2014-02-21 / Front Page

Study of birds may delay coastal beach fix

By Ben Meiklejohn
Staff Writer

A project proposed to mitigate damage at Camp Ellis by the U.S. Army Corps of Engineers may be on hold due to a determination by the U.S. Fish and Wildlife Service that it may adversely affect the piping plover, a federally threatened shorebird.

The Army Corps in August 2013, requested the service to concur that the species would not be negatively impacted. In a letter dated Jan. 22, Maine Field Office Supervisor Laury Zicari of the U.S. Fish and Wildlife Service stated that the service “cannot concur on a determination of not likely to adversely affect based on an incomplete project description and incomplete evaluation of the effects on listed species.”

At a Feb. 12 meeting of the city’s shoreline commission, members said they were frustrated because they can’t move forward on a project that has been in the planning stages for nearly a decade. The project calls for the construction of a 500-foot spur jetty, nearshore breakwaters and periodic filling of sand at Camp Ellis Beach. Nearshore breakwaters are structures built on the upper beach at the high water mark to reduce the energy of waves reaching the shoreline.

“We’re going to do more damage by doing nothing,” said commission Chairman Dean Coniaris.

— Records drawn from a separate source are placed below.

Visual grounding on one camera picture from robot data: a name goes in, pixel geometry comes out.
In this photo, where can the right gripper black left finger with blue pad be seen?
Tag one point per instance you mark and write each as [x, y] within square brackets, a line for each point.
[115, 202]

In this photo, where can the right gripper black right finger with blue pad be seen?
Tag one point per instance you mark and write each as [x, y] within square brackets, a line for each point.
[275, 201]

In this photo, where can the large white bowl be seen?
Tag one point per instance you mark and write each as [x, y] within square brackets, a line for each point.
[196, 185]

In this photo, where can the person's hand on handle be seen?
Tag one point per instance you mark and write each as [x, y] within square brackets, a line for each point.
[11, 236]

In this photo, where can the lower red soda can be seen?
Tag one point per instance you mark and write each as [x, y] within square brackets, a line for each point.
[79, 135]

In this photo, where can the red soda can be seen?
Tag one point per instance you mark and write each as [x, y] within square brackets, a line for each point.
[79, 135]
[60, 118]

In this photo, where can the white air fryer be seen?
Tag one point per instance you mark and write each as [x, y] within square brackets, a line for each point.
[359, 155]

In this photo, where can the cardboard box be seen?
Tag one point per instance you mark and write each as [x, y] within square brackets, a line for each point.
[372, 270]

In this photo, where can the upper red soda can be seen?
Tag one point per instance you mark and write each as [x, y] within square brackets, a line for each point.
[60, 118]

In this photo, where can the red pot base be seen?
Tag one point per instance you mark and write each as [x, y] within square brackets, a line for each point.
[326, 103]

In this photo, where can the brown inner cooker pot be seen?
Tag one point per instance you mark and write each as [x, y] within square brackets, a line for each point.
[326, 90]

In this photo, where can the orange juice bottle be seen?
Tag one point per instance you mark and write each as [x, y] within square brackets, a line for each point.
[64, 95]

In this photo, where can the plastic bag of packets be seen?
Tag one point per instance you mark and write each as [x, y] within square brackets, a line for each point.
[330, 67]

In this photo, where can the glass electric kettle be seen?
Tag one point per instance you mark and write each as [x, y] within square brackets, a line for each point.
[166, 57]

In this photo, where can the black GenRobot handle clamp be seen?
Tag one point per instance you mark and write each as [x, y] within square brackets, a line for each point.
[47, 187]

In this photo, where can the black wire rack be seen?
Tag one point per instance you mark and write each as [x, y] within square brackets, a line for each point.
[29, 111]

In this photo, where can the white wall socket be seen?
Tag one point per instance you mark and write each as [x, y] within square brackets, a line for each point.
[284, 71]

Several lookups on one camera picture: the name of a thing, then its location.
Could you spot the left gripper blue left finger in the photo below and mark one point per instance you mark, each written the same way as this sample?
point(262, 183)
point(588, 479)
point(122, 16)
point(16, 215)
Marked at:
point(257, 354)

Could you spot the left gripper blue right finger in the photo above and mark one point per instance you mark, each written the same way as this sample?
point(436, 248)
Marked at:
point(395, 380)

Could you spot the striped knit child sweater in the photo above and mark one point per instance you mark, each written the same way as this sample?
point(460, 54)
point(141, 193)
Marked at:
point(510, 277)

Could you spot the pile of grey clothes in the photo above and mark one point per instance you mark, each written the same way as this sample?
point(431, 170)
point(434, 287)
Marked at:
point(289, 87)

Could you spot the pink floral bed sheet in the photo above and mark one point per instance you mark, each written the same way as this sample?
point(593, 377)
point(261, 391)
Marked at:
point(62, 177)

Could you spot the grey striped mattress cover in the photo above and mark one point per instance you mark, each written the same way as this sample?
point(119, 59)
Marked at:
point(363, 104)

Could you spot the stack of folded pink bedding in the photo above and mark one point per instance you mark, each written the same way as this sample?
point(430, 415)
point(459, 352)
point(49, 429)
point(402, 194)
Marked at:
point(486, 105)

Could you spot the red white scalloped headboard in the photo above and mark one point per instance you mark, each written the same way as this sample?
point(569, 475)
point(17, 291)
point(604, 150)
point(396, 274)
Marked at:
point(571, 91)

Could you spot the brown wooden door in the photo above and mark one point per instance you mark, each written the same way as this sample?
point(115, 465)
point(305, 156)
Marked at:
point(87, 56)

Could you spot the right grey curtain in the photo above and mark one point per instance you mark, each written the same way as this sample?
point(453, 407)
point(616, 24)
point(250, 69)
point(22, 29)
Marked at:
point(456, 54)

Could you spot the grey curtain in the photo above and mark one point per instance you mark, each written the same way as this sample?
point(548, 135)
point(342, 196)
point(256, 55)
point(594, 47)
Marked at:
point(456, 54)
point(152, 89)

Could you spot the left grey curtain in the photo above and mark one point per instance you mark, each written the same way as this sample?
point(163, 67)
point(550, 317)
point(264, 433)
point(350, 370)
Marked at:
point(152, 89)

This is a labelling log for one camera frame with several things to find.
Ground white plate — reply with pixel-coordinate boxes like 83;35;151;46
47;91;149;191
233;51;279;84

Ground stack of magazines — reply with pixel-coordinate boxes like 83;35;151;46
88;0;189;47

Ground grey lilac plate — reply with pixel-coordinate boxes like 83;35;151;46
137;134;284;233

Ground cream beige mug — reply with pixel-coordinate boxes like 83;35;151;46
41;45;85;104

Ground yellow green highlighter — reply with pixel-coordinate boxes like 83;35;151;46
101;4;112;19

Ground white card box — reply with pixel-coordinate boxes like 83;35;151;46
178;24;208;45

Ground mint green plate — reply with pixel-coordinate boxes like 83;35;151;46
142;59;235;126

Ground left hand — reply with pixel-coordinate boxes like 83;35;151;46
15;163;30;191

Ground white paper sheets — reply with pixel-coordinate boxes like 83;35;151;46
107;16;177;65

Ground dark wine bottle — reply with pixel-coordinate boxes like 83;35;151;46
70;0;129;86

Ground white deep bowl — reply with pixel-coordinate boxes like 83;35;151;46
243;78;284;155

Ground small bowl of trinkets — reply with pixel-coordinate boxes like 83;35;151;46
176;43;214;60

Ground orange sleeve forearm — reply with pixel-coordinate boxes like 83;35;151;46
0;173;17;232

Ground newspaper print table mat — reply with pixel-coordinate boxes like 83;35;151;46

The piping plover is listed as an endangered species in Maine, with only 44 known pairs nesting in the entire state in 2013. Only one pair is known to have nested in Saco beaches last year, but in the past the city has hosted two nesting pairs. The Fish and Wildlife Service also raised concerns about the project’s impact on the rufa red knot, another species of shoreline bird that suffered a population decline in the early 2000s.

“Three or $4 million has been spent on studies – this has been studied to death. We need to stop studying and do something,” said Rick Milliard, the commission’s vice chairman. “Without (U.S. Fish and Wildlife Service) approval, we can’t move forward.”

Milliard said he had contacted officials from the Army Corps of Engineers and was told the Corps wants to get the project started.

“The Corps of Engineers wants to get this done,” Milliard said. “They don’t think (additional studies) are necessary.”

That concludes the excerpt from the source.